Since the white and black pawns move in different directions, the Player object stores a value representing which way the pawns can move. For one player this value is +1, while the value is -1 for the opponent.

Pawns have a peculiar movement profile and several special rules. Although they can move forward one square, they can’t capture an opposing piece in that square; they can only capture on the forward diagonals. Before adding the forward tile as a valid location, you have to check to see if there’s already another piece occupying that spot. If not, you can add the forward tile to the list.

For the capture spots, again, you have to check to see if there’s already a piece at that location. If there is, you can capture it.

You don’t need to worry just yet about checking if it’s the player’s or the opponent’s piece — you’ll work that out later.

In GameManager.cs, add this method just after the Move method:

public List MovesForPiece(GameObject pieceObject)
{
    Piece piece = pieceObject.GetComponent();
    Vector2Int gridPoint = GridForPiece(pieceObject);
    var locations = piece.MoveLocations(gridPoint);

    // filter out offboard locations
    locations.RemoveAll(tile => tile.x < 0 || tile.x > 7
        || tile.y < 0 || tile.y > 7);

    // filter out locations with friendly piece
    locations.RemoveAll(tile => FriendlyPieceAt(tile));

    return locations;
}

Here, you get the Piece component from the game piece, as well as its current location.

Next, you ask GameManager for a list of locations for this piece and filter out any invalid values.

RemoveAll is a useful function that uses a callback expression. This method looks at each value in the list, passing it into an expression as tile. If that expression evaluates to true, then the value is removed from the list.

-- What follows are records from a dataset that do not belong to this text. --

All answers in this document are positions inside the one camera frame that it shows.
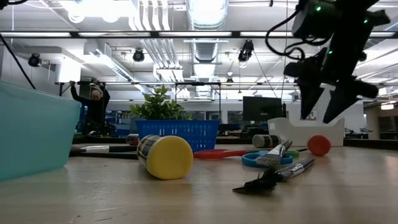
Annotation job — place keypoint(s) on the person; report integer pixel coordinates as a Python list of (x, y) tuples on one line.
[(94, 109)]

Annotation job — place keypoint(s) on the black background metal frame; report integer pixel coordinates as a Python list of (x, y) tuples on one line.
[(186, 83)]

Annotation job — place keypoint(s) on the maroon paint bottle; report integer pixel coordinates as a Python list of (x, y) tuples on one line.
[(133, 139)]

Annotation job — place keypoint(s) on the black paint bottle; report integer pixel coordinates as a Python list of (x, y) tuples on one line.
[(267, 141)]

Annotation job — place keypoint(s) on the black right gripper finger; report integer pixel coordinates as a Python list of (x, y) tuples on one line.
[(311, 93), (342, 102)]

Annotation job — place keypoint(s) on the black computer monitor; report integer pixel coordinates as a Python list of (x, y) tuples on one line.
[(262, 109)]

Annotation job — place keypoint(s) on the yellow paint bottle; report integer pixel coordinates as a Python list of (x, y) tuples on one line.
[(169, 157)]

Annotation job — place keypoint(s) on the fan paintbrush silver ferrule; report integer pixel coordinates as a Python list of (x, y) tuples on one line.
[(96, 148)]

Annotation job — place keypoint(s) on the green plant in white pot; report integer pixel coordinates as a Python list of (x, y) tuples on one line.
[(158, 105)]

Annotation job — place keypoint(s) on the red scissors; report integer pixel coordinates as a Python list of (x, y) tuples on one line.
[(217, 154)]

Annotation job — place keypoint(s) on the black ceiling spotlight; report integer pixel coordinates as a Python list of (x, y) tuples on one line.
[(34, 60), (138, 56), (247, 49)]

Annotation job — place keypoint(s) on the teal translucent plastic bin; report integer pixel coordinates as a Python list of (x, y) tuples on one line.
[(34, 130)]

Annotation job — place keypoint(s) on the black scruffy-bristle paintbrush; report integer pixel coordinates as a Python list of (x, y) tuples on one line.
[(292, 170)]

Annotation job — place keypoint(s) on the white plastic bin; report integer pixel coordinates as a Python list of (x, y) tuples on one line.
[(304, 133)]

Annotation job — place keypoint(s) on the blue slotted plastic basket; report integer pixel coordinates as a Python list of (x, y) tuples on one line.
[(186, 133)]

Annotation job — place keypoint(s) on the grey-bristle paintbrush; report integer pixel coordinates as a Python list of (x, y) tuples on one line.
[(275, 154)]

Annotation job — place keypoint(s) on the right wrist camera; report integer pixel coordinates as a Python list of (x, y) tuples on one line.
[(311, 18)]

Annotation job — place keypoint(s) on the red paint bottle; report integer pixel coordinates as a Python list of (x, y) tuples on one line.
[(319, 145)]

This first expression removes locations with an x or y value that would place the piece off of the board. The second filter is similar, but it removes any locations that have a friendly piece.

In MoveSelector.cs, add these instance variables at the top of the class:

private List<Vector2Int> moveLocations;
private List<GameObject> locationHighlights;

The first stores a list of GridPoint values for move locations; the second stores a list of overlay tiles showing whether the player can move to that location.

Add the following to the bottom of the EnterState method:

moveLocations = GameManager.instance.MovesForPiece(movingPiece);
locationHighlights = new List<GameObject>();

foreach (Vector2Int loc in moveLocations)
{
    GameObject highlight;
    if (GameManager.instance.PieceAtGrid(loc))
    {
        highlight = Instantiate(attackLocationPrefab, Geometry.PointFromGrid(loc),
            Quaternion.identity, gameObject.transform);
    } 
    else 
    {
        highlight = Instantiate(moveLocationPrefab, Geometry.PointFromGrid(loc),
            Quaternion.identity, gameObject.transform);
    }
    locationHighlights.Add(highlight);
}

This section does several things:

First, it gets a list of valid locations from the GameManager and makes an empty list to store the tile overlay objects. Next, it loops over each location in the list. If there is already a piece at that location, then it must be an enemy piece, because the friendly ones were already filtered out.

Enemy locations get the attack overlay, and the remainder get the move overlay.